Sabtu 14 Aug 2021 16:05 WIB

PBB Kecam Serangan Militer Israel Terhadap LSM di Tepi Barat

LSM tersebut memperjuangkan hak-hak anak di Tepi Barat yang diduduki

Rep: Rizky Jaramaya/ Red: Christiyaningsih
Pemukim Israel menyesuaikan Bintang Daud besar di pos terdepan kucing liar Eviatar yang baru-baru ini didirikan seperti yang terlihat dari desa Palestina terdekat Beita, dekat kota Nablus, Tepi Barat, Jumat, 2 Juli 2021. Israel telah mencapai kompromi dengan pemukim Yahudi yang akan mereka tinggalkan pada akhir minggu dan daerah itu akan menjadi zona militer tertutup, tetapi rumah-rumah dan jalan-jalan akan tetap di tempatnya.
Foto: AP/Majdi Mohammed
Pemukim Israel menyesuaikan Bintang Daud besar di pos terdepan kucing liar Eviatar yang baru-baru ini didirikan seperti yang terlihat dari desa Palestina terdekat Beita, dekat kota Nablus, Tepi Barat, Jumat, 2 Juli 2021. Israel telah mencapai kompromi dengan pemukim Yahudi yang akan mereka tinggalkan pada akhir minggu dan daerah itu akan menjadi zona militer tertutup, tetapi rumah-rumah dan jalan-jalan akan tetap di tempatnya.

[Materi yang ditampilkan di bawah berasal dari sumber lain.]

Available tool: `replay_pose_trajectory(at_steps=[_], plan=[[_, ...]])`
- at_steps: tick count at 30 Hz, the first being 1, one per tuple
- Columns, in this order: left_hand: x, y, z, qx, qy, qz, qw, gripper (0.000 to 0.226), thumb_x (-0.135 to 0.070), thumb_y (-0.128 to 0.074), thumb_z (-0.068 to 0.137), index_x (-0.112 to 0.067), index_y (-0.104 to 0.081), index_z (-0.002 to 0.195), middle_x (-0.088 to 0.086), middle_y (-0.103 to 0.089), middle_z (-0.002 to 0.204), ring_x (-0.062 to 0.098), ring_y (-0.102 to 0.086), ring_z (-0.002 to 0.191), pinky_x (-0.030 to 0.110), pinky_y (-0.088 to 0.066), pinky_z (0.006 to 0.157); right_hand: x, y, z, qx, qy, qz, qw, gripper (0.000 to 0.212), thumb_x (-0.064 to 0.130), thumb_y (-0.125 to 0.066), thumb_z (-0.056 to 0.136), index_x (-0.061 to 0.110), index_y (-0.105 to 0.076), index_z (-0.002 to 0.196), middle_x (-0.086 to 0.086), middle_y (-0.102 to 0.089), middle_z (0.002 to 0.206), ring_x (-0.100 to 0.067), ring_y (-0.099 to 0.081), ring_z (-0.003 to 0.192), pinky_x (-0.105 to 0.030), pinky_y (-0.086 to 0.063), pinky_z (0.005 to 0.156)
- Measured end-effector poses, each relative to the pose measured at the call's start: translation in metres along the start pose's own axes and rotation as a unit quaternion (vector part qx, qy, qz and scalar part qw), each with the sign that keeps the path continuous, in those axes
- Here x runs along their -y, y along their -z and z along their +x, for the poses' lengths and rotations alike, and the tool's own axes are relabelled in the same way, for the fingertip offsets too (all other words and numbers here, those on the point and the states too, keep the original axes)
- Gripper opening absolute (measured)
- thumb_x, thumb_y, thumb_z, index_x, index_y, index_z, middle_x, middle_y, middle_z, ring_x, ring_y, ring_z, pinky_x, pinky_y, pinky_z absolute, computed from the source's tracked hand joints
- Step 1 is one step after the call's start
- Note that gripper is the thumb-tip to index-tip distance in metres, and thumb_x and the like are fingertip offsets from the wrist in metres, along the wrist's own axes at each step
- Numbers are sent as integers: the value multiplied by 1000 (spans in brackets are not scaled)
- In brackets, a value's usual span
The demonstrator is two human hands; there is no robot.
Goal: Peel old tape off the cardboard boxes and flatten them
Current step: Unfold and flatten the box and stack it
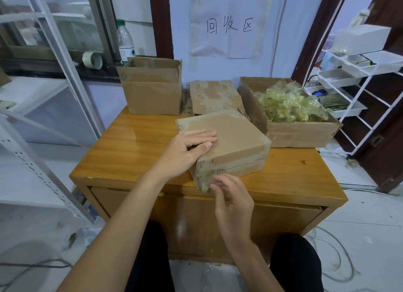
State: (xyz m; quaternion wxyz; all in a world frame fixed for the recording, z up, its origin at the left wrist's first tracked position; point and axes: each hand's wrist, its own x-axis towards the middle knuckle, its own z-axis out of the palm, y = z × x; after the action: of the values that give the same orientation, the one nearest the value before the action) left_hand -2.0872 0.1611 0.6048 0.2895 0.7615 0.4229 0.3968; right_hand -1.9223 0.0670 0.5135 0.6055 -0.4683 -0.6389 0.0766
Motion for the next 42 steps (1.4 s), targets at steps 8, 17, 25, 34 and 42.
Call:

REPUBLIKA.CO.ID, JENEWA -- Pakar hak asasi manusia PBB pada Jumat (13/8) meminta pemerintah Israel untuk segera mengembalikan dokumen rahasia yang disita militer Israel dari kantor sebuah LSM. Diketahui, LSM tersebut memperjuangkan hak-hak anak di Tepi Barat yang diduduki.

“Kami sangat prihatin dengan campur tangan militer Israel dengan pekerjaan hak asasi manusia dari sebuah LSM terkenal dan dihormati,” kata para ahli dilansir Anadolu Agency, Sabtu (14/8).

Baca Juga

Militer Israel mengambil komputer, hard drive, binder, dan bahan lainnya dari kantor Defence for Children International-Palestine (DCIP) di Al-Bireh. Barang-barang tersebut diambil dalam penggerebekan pada akhir Juli lalu.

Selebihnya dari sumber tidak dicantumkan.